Jubal le regarda attentivement. « Fils, quelque chose te tourmente.
— Oui.
— Veux-tu t’en décharger ?
— Oui. Père, c’est toujours une grande bonté d’être avec toi, même lorsque rien ne me tracasse. Tu es le seul être humain auquel je puisse parler en étant certain qu’il gnoquera sans en être accablé. Jill… Jill gnoque toujours, mais lorsque c’est une chose douloureuse, elle en souffre encore plus que moi. Aube c’est pareil. Patty me déchargera certes de ma douleur… mais ce sera en l’endossant elle-même. Ils sont trop vulnérables pour que je partage avec eux une chose que je n’ai pas encore pu gnoquer et chérir avec plénitude. » Mike se plongea dans ses pensées. « Oui… reprit-il, la confession est nécessaire. Les Catholiques le savent bien. Les Fostérites, eux, ont une confession collective. Mais il faut des hommes forts pour cela… le « péché » est rarement un grand mal, mais le pécheur croit que son péché en est un, et lorsqu’on gnoque avec lui, cela peut faire mal. J’en sais quelque chose. »

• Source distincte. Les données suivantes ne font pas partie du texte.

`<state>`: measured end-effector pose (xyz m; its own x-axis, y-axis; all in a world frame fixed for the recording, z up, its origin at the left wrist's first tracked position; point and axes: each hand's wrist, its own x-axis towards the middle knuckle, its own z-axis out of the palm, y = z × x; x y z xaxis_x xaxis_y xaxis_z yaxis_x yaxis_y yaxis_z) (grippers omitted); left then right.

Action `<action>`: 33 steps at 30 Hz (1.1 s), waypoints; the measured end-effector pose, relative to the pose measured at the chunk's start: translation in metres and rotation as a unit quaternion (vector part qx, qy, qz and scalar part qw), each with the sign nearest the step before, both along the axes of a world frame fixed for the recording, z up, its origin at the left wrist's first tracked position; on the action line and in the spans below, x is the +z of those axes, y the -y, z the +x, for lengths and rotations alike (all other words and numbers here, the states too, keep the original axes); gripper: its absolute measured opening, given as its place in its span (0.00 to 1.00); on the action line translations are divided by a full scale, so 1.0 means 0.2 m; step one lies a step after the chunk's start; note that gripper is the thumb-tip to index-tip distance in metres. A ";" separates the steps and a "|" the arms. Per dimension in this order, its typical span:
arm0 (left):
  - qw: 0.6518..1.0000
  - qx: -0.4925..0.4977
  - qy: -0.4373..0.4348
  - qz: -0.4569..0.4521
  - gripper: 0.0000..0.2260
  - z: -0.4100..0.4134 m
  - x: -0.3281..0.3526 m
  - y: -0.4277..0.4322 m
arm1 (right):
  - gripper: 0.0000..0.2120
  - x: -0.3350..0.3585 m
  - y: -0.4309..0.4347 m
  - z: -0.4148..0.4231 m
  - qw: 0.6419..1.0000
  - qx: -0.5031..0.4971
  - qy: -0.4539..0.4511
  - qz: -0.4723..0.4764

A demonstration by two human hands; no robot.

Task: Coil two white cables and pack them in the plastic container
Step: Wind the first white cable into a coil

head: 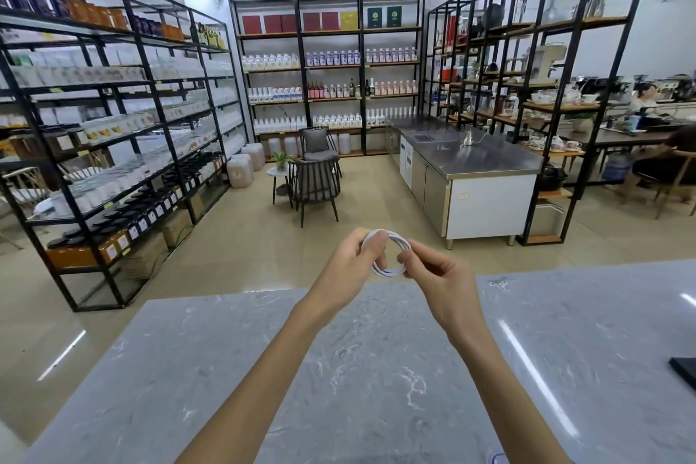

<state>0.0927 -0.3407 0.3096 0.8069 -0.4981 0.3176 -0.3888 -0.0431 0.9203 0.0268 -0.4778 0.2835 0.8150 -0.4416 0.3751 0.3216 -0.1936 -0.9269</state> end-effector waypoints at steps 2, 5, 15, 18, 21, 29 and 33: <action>1.000 0.005 -0.010 0.001 0.13 0.00 -0.02 -0.01 | 0.12 0.00 0.01 0.01 0.998 -0.003 -0.007 -0.059; 0.996 -0.033 -0.077 -0.016 0.14 0.00 -0.03 -0.03 | 0.12 0.01 0.00 0.03 0.986 -0.042 -0.020 -0.159; 0.995 0.036 -0.092 0.002 0.08 0.01 -0.07 -0.13 | 0.11 0.10 -0.06 0.06 0.901 -0.023 -0.086 -0.424; 0.994 0.071 -0.079 0.016 0.06 0.01 -0.07 -0.14 | 0.13 0.12 -0.10 0.06 0.874 -0.042 -0.075 -0.478; 0.993 0.016 -0.116 0.008 0.04 0.01 -0.06 -0.17 | 0.12 0.13 -0.13 0.05 0.868 -0.068 -0.064 -0.487; 0.986 -0.037 -0.152 0.052 0.11 0.04 0.01 -0.26 | 0.11 0.12 -0.17 0.06 0.857 -0.065 -0.044 -0.509; 0.987 0.019 -0.143 0.074 0.09 0.04 0.00 -0.25 | 0.12 0.12 -0.16 0.07 0.860 -0.046 -0.045 -0.506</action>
<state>0.1013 -0.2905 0.3093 0.8724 -0.4888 0.0008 -0.1097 -0.1943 0.9748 0.0408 -0.4460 0.3081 0.8399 0.0089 0.5427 0.1970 -0.9367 -0.2896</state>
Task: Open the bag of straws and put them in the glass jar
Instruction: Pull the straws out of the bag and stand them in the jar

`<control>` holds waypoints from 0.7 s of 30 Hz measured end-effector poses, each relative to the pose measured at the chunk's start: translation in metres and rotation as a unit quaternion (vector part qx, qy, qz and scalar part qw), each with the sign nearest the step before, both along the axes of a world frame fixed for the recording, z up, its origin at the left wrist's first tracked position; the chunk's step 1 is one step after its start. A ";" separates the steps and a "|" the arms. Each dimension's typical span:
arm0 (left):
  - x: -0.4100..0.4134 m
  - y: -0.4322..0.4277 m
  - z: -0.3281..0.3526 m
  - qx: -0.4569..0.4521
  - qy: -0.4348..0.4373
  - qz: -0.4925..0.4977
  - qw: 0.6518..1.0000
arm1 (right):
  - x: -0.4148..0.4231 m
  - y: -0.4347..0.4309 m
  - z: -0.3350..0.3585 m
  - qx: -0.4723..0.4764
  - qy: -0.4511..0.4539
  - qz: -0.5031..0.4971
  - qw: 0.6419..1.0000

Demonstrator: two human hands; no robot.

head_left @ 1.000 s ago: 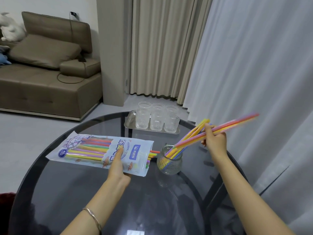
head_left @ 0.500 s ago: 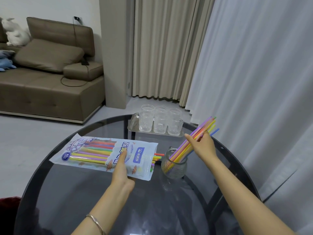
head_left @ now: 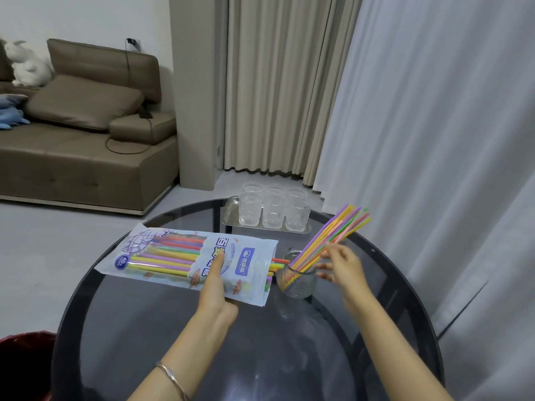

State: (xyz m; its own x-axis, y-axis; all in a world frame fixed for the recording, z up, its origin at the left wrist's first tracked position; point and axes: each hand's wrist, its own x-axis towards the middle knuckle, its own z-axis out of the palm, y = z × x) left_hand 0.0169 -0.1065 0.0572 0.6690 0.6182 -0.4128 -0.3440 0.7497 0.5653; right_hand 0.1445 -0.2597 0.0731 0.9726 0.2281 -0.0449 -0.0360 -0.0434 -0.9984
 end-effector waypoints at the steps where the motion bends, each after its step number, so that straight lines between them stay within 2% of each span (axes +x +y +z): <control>1: -0.003 -0.001 0.001 0.005 -0.001 0.000 1.000 | -0.015 0.006 -0.002 0.017 0.020 0.033 0.999; 3: -0.009 -0.003 0.002 0.017 -0.005 0.002 1.000 | -0.042 0.019 -0.006 0.028 0.027 0.078 0.996; 6: -0.018 -0.008 0.002 0.032 -0.011 0.009 0.999 | -0.071 0.035 -0.013 -0.006 -0.022 0.099 0.995; 11: -0.028 -0.017 0.003 0.046 -0.016 0.009 0.999 | -0.094 0.047 -0.021 0.039 -0.093 0.074 0.992; 14: -0.031 -0.019 0.005 0.038 -0.013 0.005 0.999 | -0.094 0.048 -0.022 0.027 -0.126 0.047 0.991; 18: -0.034 -0.010 0.006 0.007 -0.002 0.011 1.000 | -0.087 0.040 -0.021 0.010 -0.131 0.014 0.991; 21: -0.037 0.005 0.007 -0.013 -0.002 0.015 1.000 | -0.077 0.025 -0.012 0.040 -0.111 -0.003 0.993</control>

Mike continua sur un ton plus grave. « La bonté ne suffit pas, la bonté ne suffit jamais. Ce fut une de mes premières erreurs, car chez les Martiens bonté et sagesse sont une seule et même chose. Il n’en va pas de même pour nous. Prends Jill, par exemple. Lorsque je l’ai rencontrée, sa bonté était parfaite, ce qui ne l’empêchait pas d’être dans un désordre mental complet. J’ai failli la détruire, et moi du même coup, car mon désordre n’était pas moindre que le sien. Ce fut son infinie patience, une qualité bien rare sur cette planète, qui nous sauva… Elle m’apprit à être humain, et je lui enseignai ce que je savais.
« Mais la bonté seule ne suffit jamais. Pour qu’elle puisse accomplir le bien, il faut une sagesse froide et implacable. La bonté sans sagesse a toujours le mal pour fruit. Et voilà, ajouta-t-il, pourquoi j’ai besoin de toi, Père. J’ai besoin de ta sagesse et de ta force, car il faut que je me confesse à toi. »

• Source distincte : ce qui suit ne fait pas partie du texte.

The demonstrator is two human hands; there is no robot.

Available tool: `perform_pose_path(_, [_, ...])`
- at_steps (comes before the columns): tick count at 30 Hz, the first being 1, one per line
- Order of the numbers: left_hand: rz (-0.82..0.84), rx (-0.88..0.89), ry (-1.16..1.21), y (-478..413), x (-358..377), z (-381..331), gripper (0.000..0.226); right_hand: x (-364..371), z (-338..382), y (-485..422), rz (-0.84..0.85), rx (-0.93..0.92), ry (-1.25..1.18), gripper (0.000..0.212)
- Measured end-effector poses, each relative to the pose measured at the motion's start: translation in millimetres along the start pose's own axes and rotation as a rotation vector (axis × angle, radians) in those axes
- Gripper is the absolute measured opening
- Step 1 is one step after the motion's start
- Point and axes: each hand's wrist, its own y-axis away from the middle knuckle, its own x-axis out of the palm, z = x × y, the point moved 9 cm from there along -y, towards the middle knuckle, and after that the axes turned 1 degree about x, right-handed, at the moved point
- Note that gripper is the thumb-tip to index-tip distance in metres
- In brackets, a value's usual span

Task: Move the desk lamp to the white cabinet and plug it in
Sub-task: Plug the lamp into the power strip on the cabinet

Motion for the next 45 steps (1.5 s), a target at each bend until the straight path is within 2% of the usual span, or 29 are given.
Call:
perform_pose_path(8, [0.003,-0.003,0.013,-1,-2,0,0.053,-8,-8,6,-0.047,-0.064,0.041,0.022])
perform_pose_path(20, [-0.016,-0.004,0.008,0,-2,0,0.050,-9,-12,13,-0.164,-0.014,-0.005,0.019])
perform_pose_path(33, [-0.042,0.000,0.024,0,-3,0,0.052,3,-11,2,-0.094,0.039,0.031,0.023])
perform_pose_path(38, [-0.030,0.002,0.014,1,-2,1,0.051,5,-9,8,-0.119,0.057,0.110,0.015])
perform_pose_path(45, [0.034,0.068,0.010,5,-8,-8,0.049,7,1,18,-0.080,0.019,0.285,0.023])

Jubal se tortillait littéralement sur son fauteuil. « Nom d’un chien, Mike, ne fais pas tout ce théâtre. Dis-moi simplement ce qui te tourmente ; nous trouverons bien une solution.
— Oui, Père. »
Mais Mike ne continua pas. Jubal finit par lui demander : « C’est la destruction de ton Temple qui t’abat ainsi ? je ne t’en blâmerais pas, mais tu n’es pas fauché, tu pourras le reconstruire.
— Oh non, ça n’a pas la moindre importance !
— Vraiment ?
— Ce temple était un journal de bord dont toutes les pages étaient remplies. Il était temps d’en changer, plutôt que d’écrire entre les lignes. Le feu ne peut détruire les expériences… et d’un point de vue vulgairement politique, cette persécution spectaculaire nous aura aidés, en définitive. Le martyre et la persécution sont la meilleure publicité des églises. En fait, Jubal, ces jours passés ont agréablement rompu la routine. Il n’y a pas de quoi se désoler. » Son expression changea. « Père… j’ai appris depuis peu que j’étais un espion.